**Brief**
Set down the material exactly as given, please, from its first line through the line that includes "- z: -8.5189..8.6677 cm".
[[ Collected material open ]]
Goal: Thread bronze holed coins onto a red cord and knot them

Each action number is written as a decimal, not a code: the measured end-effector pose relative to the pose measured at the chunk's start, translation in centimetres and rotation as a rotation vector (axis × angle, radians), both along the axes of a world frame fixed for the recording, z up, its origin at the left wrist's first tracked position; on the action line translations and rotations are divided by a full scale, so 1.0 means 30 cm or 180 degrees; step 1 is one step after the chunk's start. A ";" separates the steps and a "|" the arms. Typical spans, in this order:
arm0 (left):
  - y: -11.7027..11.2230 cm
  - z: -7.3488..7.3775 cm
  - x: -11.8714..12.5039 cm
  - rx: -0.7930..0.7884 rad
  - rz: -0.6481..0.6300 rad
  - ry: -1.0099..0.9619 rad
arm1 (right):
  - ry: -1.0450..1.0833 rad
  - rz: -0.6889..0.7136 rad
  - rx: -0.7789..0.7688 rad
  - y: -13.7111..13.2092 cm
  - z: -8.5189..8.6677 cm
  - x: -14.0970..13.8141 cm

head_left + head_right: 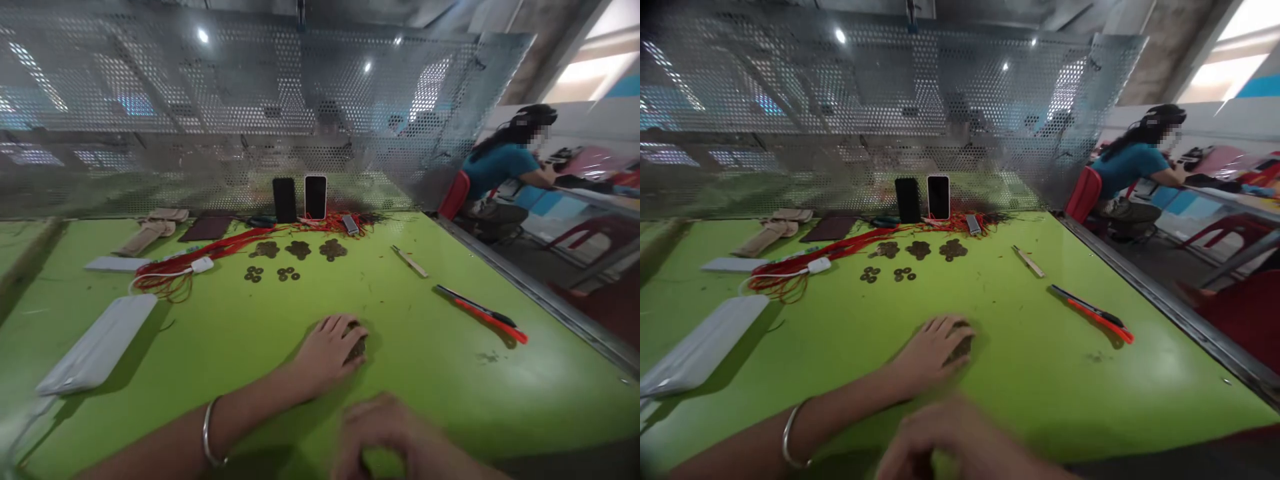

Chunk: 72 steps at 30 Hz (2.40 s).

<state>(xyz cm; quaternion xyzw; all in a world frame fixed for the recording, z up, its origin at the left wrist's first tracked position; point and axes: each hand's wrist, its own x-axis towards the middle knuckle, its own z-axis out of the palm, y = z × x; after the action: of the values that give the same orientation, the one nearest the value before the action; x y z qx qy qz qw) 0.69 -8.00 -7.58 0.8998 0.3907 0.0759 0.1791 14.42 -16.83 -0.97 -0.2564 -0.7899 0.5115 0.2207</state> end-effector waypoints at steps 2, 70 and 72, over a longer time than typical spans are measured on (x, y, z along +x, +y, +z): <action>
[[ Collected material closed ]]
**Solved problem**
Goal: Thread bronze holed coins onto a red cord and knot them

Each action number is written as a decimal, not a code: the measured end-effector pose relative to the pose measured at the chunk's start, translation in centimetres and rotation as a rotation vector (axis × angle, radians), both along the axes of a world frame fixed for the recording, z up, its origin at the left wrist's first tracked position; on the action line translations and rotations are divided by a full scale, so 1.0 means 30 cm or 180 degrees; step 1 is one step after the chunk's start. A ";" separates the steps and a "|" the arms. Typical spans, in this order:
arm0 (left):
  - y: -11.7027..11.2230 cm
  - z: -7.3488..7.3775 cm
  - x: -11.8714..12.5039 cm
  - rx: -0.7930..0.7884 rad
  - rz: -0.6481..0.6300 rad
  - ry: -1.0099..0.9619 rad
arm1 (right):
  - ry: -1.0450..1.0833 rad
  - rz: -0.6889..0.7136 rad
  - rx: -0.7789..0.7688 rad
  - y: -13.7111..13.2092 cm
  - z: -8.5189..8.6677 cm

Nothing else is needed for this exercise.